■ **Source records**
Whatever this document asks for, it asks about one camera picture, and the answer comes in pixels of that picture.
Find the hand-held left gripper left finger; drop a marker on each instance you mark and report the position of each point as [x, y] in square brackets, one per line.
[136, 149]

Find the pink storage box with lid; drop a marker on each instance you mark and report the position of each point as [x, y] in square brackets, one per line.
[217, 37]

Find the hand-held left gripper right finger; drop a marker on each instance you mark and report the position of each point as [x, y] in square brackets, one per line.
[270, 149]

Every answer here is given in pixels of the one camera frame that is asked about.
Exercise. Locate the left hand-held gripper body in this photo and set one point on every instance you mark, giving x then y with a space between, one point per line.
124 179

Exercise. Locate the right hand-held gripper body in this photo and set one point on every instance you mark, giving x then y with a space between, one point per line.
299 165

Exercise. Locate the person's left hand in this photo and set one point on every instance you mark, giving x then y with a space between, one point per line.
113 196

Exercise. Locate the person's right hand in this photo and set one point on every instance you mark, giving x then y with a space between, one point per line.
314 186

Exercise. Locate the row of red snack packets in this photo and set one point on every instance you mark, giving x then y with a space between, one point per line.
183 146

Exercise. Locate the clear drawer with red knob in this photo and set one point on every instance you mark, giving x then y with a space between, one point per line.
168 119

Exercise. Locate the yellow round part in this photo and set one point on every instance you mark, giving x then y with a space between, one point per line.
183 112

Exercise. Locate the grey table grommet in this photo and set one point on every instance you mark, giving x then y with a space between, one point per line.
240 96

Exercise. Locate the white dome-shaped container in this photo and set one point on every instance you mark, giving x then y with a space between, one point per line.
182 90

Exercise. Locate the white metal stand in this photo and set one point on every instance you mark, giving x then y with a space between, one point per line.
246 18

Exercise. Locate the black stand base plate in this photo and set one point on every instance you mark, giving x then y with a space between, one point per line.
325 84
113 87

...

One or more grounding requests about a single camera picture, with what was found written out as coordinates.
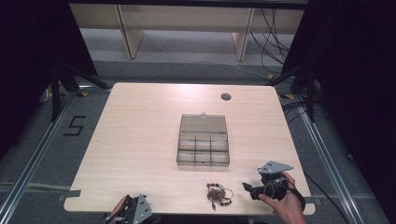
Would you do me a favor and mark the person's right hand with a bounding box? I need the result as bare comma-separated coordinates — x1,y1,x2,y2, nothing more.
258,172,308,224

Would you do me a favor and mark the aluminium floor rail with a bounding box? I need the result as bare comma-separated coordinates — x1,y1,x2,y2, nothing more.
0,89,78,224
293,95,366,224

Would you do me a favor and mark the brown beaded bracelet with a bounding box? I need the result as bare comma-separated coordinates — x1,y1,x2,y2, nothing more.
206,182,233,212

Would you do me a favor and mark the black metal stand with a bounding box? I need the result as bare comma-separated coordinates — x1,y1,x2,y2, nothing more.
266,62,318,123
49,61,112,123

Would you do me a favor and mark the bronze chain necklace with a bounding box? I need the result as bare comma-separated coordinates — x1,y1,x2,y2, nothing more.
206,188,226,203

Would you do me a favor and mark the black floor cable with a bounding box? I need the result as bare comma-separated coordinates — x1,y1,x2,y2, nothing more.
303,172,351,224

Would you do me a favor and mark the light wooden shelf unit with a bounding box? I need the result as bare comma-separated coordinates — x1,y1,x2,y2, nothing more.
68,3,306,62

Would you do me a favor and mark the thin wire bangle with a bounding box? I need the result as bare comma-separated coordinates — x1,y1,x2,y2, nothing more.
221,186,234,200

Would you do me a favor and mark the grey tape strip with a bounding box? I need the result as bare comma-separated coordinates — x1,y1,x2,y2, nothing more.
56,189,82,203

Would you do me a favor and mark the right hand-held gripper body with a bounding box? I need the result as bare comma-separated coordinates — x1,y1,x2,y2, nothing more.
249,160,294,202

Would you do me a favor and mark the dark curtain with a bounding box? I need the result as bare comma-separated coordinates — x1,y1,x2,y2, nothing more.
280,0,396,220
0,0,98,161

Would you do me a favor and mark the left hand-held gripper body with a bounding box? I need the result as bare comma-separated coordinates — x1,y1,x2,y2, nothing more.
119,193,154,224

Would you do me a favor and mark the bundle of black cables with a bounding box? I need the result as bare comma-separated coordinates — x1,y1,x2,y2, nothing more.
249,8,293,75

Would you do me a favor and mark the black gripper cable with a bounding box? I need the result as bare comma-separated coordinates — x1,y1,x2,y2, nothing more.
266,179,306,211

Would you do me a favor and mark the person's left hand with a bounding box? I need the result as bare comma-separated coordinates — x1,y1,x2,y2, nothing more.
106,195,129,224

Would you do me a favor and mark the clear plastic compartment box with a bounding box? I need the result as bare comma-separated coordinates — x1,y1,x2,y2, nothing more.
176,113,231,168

==

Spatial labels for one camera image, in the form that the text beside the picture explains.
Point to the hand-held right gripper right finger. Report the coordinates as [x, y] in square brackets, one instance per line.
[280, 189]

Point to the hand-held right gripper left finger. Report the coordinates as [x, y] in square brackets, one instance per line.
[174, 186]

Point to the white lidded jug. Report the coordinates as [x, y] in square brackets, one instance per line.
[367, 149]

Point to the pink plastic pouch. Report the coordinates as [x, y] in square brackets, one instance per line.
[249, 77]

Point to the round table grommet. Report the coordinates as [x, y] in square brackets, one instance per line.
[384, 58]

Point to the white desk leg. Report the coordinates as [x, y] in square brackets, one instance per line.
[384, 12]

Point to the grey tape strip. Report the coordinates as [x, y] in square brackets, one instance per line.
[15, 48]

■ **What the task requires**
Throughout the records, the word "about" shows up on certain lines. Report how many lines, with only the number.

■ **Reply to the exercise**
3